When Myerson was asked what his fondest memory might be, he responded, "In 2003 we were still a one-day event, on Saturday, and it was our first time at Look Park. We had great sponsorship from Verge and Clif Bar, and Clif Bar had a national level 'cross team with Jackson Stewart and Andy Jacques-Maynes for the men, and Carmen D'Alusio and Gina Hall for the women.

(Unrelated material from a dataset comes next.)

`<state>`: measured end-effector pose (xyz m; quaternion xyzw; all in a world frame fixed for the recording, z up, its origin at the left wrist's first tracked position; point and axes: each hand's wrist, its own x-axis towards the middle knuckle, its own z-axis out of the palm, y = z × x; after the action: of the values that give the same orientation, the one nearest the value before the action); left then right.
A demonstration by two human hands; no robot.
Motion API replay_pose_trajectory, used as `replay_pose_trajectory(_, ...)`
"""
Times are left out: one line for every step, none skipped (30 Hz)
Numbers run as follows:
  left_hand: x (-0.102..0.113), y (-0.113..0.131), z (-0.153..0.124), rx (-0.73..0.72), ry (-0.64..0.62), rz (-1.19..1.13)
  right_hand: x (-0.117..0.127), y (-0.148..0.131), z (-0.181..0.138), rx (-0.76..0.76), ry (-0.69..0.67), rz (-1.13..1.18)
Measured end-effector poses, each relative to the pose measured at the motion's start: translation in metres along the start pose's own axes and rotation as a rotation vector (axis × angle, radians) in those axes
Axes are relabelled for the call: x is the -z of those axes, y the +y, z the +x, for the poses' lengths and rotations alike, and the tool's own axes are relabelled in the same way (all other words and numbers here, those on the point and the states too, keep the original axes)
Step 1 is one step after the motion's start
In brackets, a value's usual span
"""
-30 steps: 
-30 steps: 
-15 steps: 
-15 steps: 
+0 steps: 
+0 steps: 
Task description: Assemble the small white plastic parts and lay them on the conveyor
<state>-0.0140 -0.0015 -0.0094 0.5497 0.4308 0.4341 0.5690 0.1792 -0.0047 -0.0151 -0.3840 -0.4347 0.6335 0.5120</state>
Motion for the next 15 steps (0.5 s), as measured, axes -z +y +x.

"Jackson beat Todd Wells in a sprint for the win, with the top 10 including Andy, Marc Gullickson, a Belgian named Ronny Poelvoorde, Ben Jacques-Maynes, and a very young, up and coming kid named Jeremy Powers. It was one of the best fields, and best races, we'd ever had."
Racing this weekend at Look Park promises to be just as exciting as it was in the early days. U-23 Champion Ellen Noble (JAM/NCC/Vittoria), Cassandra Maximenko (Van Dessel) and Libby White (UVM) appear to be the favorites in the Elite Women's field.
Canadian Champion Raphael Gagne (Garneau-Red Truck), Justine Lindine (Apex/NBX), and Anthony Clark (JAM/NCC/Vittoria) are likely to lead the charge for the Elite Men.